Mutfağınızda aşıklar atışması, müzikal parodi, potpori, mizansen, mizahi bir dil ve müziğin evrensel dilini dinleyiciye nakış gibi işleyen sahne performansı... Sizi sevenler sizce hangisini daha çok seviyor?
(Necati K.)- Bunu söylemek zor, çünkü menfi bir durumdan ziyade "ne gelirse kabulümüz" birlikteliği var. Zaten bizi izliyorlarsa her an ne çıkacak? diye beklemek en keyiflisi. Kabul etmek gerekirse biz bile her an ne yapacağımızı kestiremiyoruz. Hesap edin heybemiz ne kadar dolu.

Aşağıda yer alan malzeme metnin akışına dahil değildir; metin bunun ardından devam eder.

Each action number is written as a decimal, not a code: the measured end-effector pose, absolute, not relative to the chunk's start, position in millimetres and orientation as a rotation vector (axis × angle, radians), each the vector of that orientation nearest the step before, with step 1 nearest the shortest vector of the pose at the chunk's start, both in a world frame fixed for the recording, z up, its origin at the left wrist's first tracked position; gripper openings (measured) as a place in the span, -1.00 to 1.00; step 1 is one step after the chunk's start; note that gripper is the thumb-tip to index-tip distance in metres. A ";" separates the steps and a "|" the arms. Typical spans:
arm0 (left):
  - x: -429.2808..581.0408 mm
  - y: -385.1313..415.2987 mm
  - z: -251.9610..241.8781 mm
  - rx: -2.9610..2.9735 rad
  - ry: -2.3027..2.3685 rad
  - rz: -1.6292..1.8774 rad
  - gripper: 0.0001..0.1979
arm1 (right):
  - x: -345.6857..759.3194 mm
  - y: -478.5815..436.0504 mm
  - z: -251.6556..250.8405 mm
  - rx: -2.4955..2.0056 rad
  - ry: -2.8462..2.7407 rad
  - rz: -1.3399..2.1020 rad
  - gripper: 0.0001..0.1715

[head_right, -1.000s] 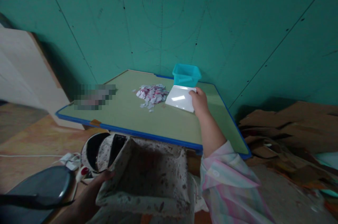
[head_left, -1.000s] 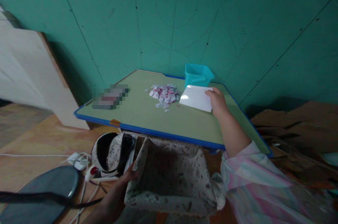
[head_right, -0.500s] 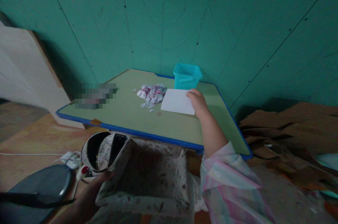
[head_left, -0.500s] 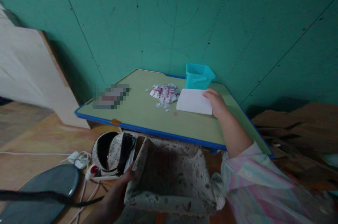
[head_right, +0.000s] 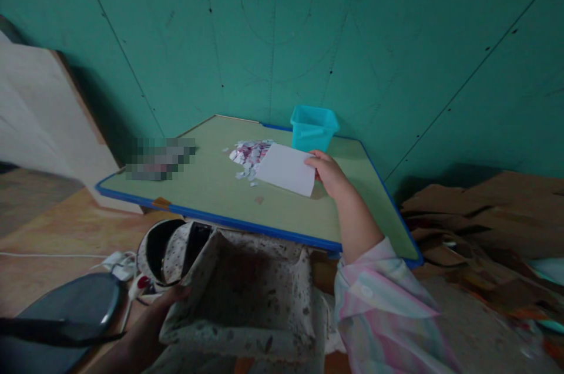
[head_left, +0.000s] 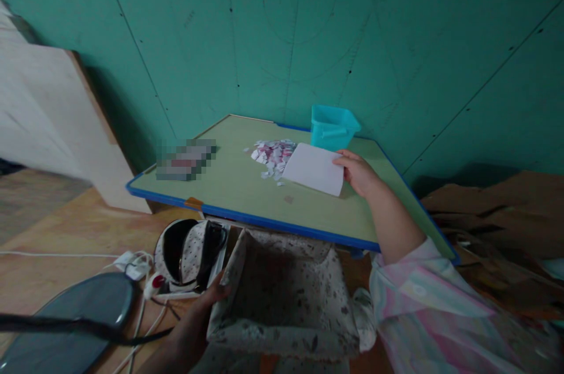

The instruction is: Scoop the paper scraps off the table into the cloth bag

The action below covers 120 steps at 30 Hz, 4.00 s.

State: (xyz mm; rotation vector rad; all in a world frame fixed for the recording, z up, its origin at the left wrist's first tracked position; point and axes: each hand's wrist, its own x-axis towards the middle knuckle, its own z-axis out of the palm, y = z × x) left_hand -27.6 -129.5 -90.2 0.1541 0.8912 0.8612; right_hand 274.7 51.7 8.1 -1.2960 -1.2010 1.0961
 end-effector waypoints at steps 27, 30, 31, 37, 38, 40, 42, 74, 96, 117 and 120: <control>-28.3 -128.4 -85.0 0.153 0.909 0.890 -0.43 | 261.8 26.5 14.4 -1.207 -1.603 1.698 -0.62; -29.5 -127.5 -86.1 0.171 0.913 0.868 -0.41 | 261.2 26.0 15.1 -1.199 -1.613 1.709 -0.62; -29.8 -127.1 -86.3 0.179 0.910 0.859 -0.41 | 261.0 25.8 15.4 -1.198 -1.614 1.710 -0.63; -28.5 -126.3 -75.6 0.206 0.942 0.909 -0.47 | 259.7 24.2 16.6 -1.201 -1.612 1.695 -0.63; -27.9 -126.4 -71.9 0.228 0.967 0.931 -0.50 | 259.3 24.3 16.6 -1.199 -1.597 1.696 -0.62; -27.0 -126.6 -65.5 0.261 1.000 0.975 -0.57 | 258.5 25.9 16.2 -1.193 -1.557 1.659 -0.63; -26.7 -126.8 -62.3 0.258 1.010 0.987 -0.60 | 258.5 30.0 15.4 -1.195 -1.492 1.542 -0.65; -30.1 -126.9 -81.6 0.139 0.920 0.855 -0.42 | 273.3 59.3 1.6 -1.291 -1.461 0.438 -0.66; -32.5 -126.3 -89.9 0.156 0.928 0.867 -0.42 | 274.8 57.0 5.8 -1.301 -1.336 0.534 -0.75; -31.1 -128.1 -90.7 0.162 0.901 0.884 -0.41 | 278.7 56.7 6.7 -1.408 -1.329 0.275 -0.76; -31.4 -127.7 -90.6 0.172 0.924 0.873 -0.37 | 278.9 55.5 7.5 -1.400 -1.311 0.341 -0.78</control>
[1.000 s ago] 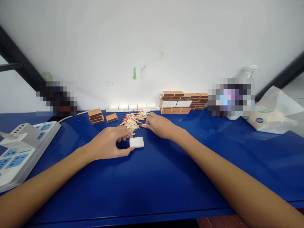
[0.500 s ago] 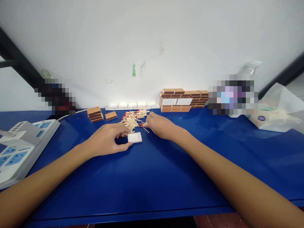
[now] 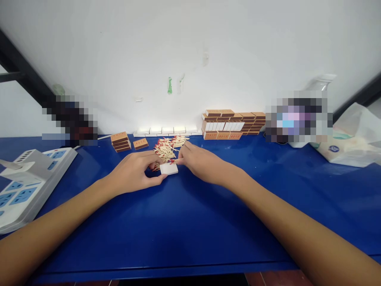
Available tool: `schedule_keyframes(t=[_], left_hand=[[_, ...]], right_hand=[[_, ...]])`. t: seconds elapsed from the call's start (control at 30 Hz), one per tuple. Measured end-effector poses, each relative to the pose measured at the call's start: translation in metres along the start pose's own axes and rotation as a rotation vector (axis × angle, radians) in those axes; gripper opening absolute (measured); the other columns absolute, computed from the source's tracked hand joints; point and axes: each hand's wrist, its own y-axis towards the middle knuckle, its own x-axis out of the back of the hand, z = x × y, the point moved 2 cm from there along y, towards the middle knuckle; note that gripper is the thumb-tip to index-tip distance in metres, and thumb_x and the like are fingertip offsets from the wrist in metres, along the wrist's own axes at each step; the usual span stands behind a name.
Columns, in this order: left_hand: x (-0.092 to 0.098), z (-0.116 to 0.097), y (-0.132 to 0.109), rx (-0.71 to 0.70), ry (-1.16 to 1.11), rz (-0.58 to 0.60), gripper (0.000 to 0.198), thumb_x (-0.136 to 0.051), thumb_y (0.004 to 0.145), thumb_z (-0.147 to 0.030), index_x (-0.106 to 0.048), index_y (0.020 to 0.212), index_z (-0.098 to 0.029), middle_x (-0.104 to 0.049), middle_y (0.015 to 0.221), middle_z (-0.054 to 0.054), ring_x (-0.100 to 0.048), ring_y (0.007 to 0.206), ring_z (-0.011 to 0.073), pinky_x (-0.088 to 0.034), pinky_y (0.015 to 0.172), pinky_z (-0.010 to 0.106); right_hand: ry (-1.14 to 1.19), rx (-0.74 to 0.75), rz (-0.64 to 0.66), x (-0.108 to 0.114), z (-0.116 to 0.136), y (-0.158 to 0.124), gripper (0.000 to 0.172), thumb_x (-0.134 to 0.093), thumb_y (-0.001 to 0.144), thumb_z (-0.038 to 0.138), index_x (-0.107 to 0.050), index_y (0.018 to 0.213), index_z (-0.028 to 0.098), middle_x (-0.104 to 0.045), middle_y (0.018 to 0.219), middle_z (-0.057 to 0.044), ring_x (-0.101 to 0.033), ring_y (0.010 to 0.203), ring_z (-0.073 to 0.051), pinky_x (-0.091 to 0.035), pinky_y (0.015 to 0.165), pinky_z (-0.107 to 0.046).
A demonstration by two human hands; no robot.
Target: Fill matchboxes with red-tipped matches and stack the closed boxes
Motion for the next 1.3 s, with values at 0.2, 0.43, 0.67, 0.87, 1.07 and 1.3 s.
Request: schedule_keyframes(t=[0.2,0.43,0.67,0.87,1.07,1.3], left_hand=[[0.0,-0.002,-0.001,-0.016,-0.005,-0.029,0.023,-0.067,0.087,-0.04,-0.06,0.081,-0.019,-0.064,0.082,0.0,-0.054,0.068,0.0139,-0.036,0.06,0.029],[-0.001,-0.002,0.0,-0.045,-0.002,-0.009,0.025,-0.067,0.086,-0.039,-0.056,0.078,-0.019,-0.06,0.079,-0.001,-0.051,0.067,0.0132,-0.034,0.059,0.029],[0.0,-0.001,-0.001,-0.039,-0.001,0.017,0.027,-0.067,0.087,-0.042,-0.056,0.079,-0.019,-0.059,0.078,-0.001,-0.052,0.067,0.0133,-0.033,0.059,0.028],[0.001,-0.002,0.0,-0.05,0.008,0.014,0.026,-0.067,0.088,-0.041,-0.056,0.079,-0.019,-0.06,0.079,-0.001,-0.051,0.066,0.013,-0.033,0.059,0.028],[0.001,-0.002,-0.001,-0.07,-0.003,-0.013,0.025,-0.067,0.088,-0.04,-0.058,0.08,-0.019,-0.06,0.078,-0.001,-0.051,0.065,0.013,-0.034,0.058,0.029],[-0.001,-0.002,-0.001,-0.079,0.013,0.008,0.026,-0.066,0.089,-0.041,-0.056,0.079,-0.019,-0.059,0.077,-0.001,-0.05,0.064,0.0131,-0.033,0.058,0.029]], right_hand=[[-0.18,0.099,0.011,-0.017,0.021,-0.001,0.02,-0.041,0.107,0.022,-0.06,0.103,0.018,-0.062,0.108,-0.013,-0.061,0.09,-0.024,-0.048,0.078,-0.036],[-0.155,0.093,0.009,-0.012,0.022,-0.002,0.015,-0.05,0.106,0.029,-0.059,0.109,0.017,-0.063,0.111,-0.012,-0.062,0.091,-0.023,-0.047,0.075,-0.034],[0.033,-0.009,0.122,0.009,0.017,-0.004,0.008,-0.055,0.103,0.025,-0.06,0.098,0.02,-0.069,0.099,-0.005,-0.061,0.083,-0.018,-0.039,0.069,-0.029],[0.05,0.03,0.102,-0.001,0.021,-0.003,0.013,-0.052,0.104,0.023,-0.059,0.094,0.019,-0.068,0.099,-0.006,-0.059,0.081,-0.017,-0.039,0.07,-0.029],[0.073,0.071,0.071,-0.003,0.018,-0.003,0.012,-0.052,0.104,0.023,-0.06,0.095,0.019,-0.067,0.098,-0.005,-0.059,0.083,-0.017,-0.04,0.072,-0.029],[0.099,0.011,0.062,-0.008,0.014,-0.003,0.013,-0.052,0.104,0.023,-0.058,0.093,0.019,-0.066,0.098,-0.006,-0.058,0.082,-0.017,-0.041,0.072,-0.029]])
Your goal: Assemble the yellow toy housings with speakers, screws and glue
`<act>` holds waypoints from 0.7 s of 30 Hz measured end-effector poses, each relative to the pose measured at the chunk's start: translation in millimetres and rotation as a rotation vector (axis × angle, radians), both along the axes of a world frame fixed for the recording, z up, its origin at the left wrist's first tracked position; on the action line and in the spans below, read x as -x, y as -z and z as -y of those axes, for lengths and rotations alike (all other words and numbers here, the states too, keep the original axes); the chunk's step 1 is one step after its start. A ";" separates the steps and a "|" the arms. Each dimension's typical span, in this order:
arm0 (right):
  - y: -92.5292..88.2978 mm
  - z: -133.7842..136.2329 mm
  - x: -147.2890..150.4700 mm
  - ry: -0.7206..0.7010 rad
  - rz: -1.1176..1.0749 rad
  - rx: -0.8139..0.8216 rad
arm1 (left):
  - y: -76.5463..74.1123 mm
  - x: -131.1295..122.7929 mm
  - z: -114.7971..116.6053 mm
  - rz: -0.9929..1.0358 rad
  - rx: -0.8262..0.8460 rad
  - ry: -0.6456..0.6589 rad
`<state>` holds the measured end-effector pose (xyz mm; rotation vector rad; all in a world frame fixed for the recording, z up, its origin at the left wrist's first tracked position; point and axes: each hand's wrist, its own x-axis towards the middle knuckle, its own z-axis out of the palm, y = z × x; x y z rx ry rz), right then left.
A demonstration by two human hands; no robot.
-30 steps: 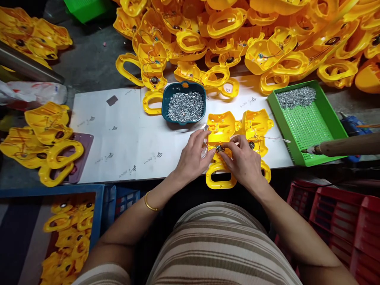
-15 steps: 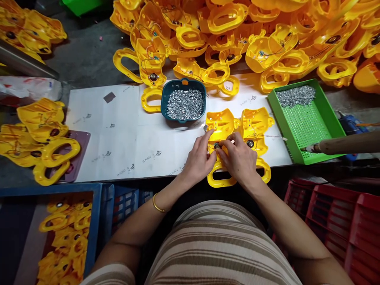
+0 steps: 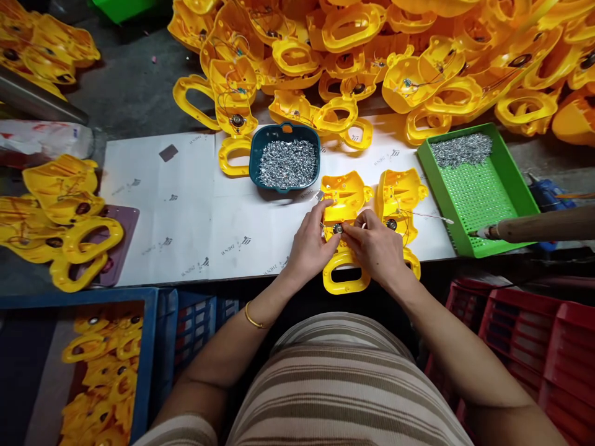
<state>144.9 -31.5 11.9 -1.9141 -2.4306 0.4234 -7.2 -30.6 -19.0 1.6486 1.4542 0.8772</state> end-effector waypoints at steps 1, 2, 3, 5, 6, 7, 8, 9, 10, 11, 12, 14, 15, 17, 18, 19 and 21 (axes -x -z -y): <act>-0.8 -0.9 0.8 -0.016 0.023 0.022 | -0.1 0.2 -0.8 -0.009 -0.007 0.007; -1.0 -1.8 1.4 -0.034 0.042 0.040 | -0.1 0.2 -1.8 -0.019 -0.017 0.012; -0.6 -2.6 1.7 -0.053 0.057 0.049 | -0.1 0.1 -3.0 -0.029 -0.024 0.017; 1.6 -3.4 1.3 -0.086 0.071 0.034 | -0.8 -0.3 -5.2 -0.046 -0.027 0.017; 3.1 -3.5 0.7 -0.096 0.070 0.016 | -1.9 -0.3 -5.9 -0.058 -0.020 0.013; 4.4 -3.4 0.2 -0.104 0.066 -0.004 | -3.5 0.2 -6.0 -0.072 -0.007 0.011; 5.4 -3.2 -0.2 -0.107 0.060 -0.022 | -5.8 1.4 -5.4 -0.081 0.013 0.012; 5.9 -3.0 -0.5 -0.110 0.052 -0.035 | -8.4 3.5 -3.8 -0.079 0.041 0.021; 5.8 -2.8 -0.5 -0.109 0.043 -0.043 | -11.1 6.8 -1.3 -0.058 0.074 0.033; 5.2 -2.7 -0.3 -0.109 0.033 -0.048 | -13.6 11.3 2.1 -0.022 0.106 0.037; 4.3 -2.6 -0.1 -0.105 0.023 -0.053 | -15.7 16.9 6.1 0.018 0.128 0.021; 2.0 -2.1 0.1 -0.089 -0.008 -0.059 | -17.9 30.1 14.7 0.052 0.126 -0.067; 1.1 -1.6 0.0 -0.076 -0.035 -0.063 | -18.0 36.9 18.7 0.038 0.117 -0.116; 0.3 0.5 -1.2 -0.053 -0.121 -0.080 | -16.9 48.4 24.7 -0.007 0.135 -0.160; 0.5 2.1 -2.0 -0.044 -0.177 -0.092 | -16.1 52.3 26.4 -0.017 0.166 -0.147; 0.9 4.2 -3.0 -0.041 -0.241 -0.100 | -15.3 54.7 27.3 -0.011 0.210 -0.117; 1.7 9.5 -4.7 -0.040 -0.371 -0.091 | -14.5 55.1 26.9 0.034 0.306 -0.055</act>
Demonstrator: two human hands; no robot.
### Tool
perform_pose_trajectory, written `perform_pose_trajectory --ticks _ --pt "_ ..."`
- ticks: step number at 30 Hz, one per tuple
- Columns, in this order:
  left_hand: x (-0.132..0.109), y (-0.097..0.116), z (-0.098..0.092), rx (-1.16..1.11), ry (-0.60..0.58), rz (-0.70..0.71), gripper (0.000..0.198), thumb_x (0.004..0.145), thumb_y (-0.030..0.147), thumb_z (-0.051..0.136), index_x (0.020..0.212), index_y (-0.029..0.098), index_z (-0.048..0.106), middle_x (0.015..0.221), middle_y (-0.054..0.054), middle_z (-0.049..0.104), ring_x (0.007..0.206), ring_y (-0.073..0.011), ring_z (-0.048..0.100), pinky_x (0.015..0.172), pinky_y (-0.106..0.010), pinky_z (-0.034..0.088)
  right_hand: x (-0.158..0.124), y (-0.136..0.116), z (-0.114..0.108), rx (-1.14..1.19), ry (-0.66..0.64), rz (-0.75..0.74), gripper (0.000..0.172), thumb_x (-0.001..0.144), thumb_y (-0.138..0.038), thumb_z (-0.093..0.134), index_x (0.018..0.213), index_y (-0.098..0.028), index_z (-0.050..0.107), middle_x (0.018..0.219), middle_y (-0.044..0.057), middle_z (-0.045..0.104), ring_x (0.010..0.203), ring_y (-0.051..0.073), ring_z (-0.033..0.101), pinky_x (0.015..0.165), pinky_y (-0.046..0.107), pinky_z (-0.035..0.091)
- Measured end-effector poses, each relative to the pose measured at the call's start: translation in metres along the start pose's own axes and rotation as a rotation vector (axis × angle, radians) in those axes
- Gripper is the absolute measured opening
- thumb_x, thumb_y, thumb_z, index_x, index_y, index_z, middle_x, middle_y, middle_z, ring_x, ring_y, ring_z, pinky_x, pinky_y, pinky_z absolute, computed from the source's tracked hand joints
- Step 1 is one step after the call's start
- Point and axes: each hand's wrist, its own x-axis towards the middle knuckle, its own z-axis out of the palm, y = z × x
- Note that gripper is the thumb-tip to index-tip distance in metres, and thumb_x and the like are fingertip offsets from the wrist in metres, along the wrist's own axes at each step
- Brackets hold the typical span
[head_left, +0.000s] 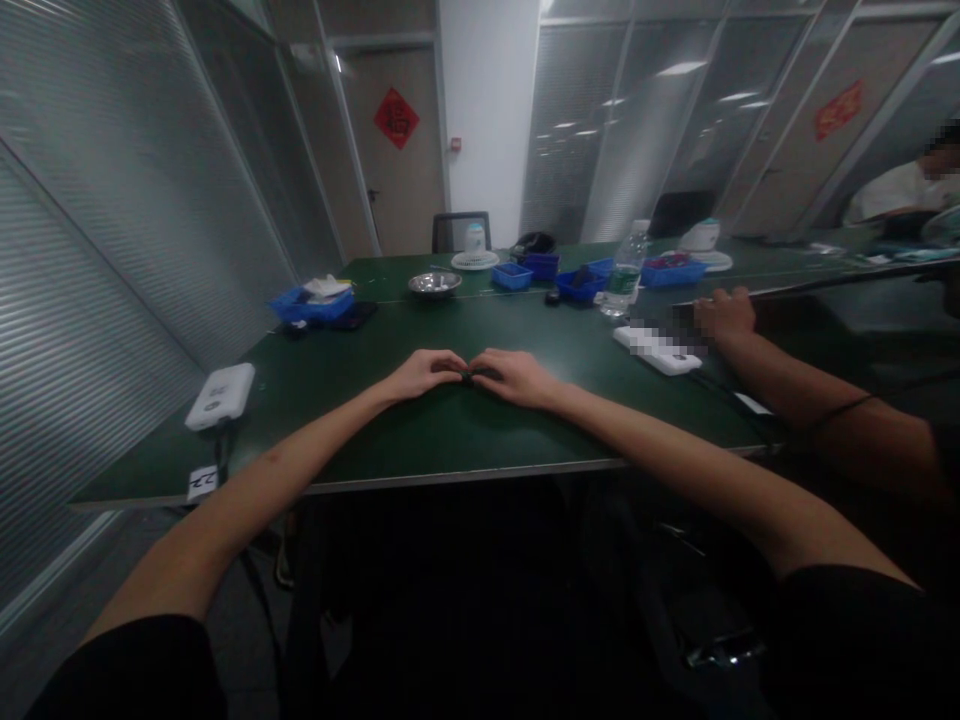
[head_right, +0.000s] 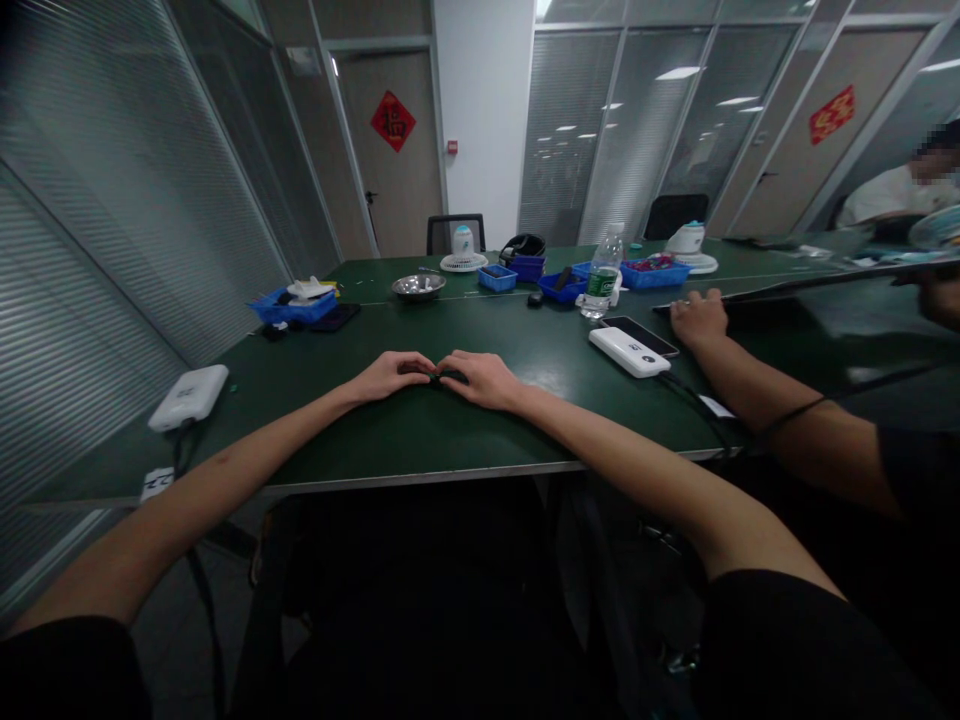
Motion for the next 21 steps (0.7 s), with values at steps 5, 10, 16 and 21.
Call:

Müzik ve müzisyen bağlamında, beynelmilel ve Türkiye olarak değerlendirildiğinde, Türkiye'de olmayan, olmasını ve dönüşmesini istediğiniz, beklediğiniz neler var?
(Necati K.)- Buna vereceğim cevap nerelere gider bilmem ama müzik adına Türkiye'de olmayan, olmasını istediğim tek şey "Adalet". Hem de her aşamasında; yapımda, yayımda, pazarlamada. Bir dinleyici gibi düşündüğünde her şey çok masum ama işin içinde olan bizler için kurgusal birçok hareketin, entrikanın; açıklanamayan çıkışların, siyasetin yok ettiği bir piyasa. Daha iyisini düşünmek istesem de gidişat daha kötüye gidiyor. Zevksiz, düşüncesiz bir jenerasyonu özensiz, emeksiz yapımlarla bitiriyoruz. Biliyorum çok karamsar bir yorum oldu ama işin aslı bu.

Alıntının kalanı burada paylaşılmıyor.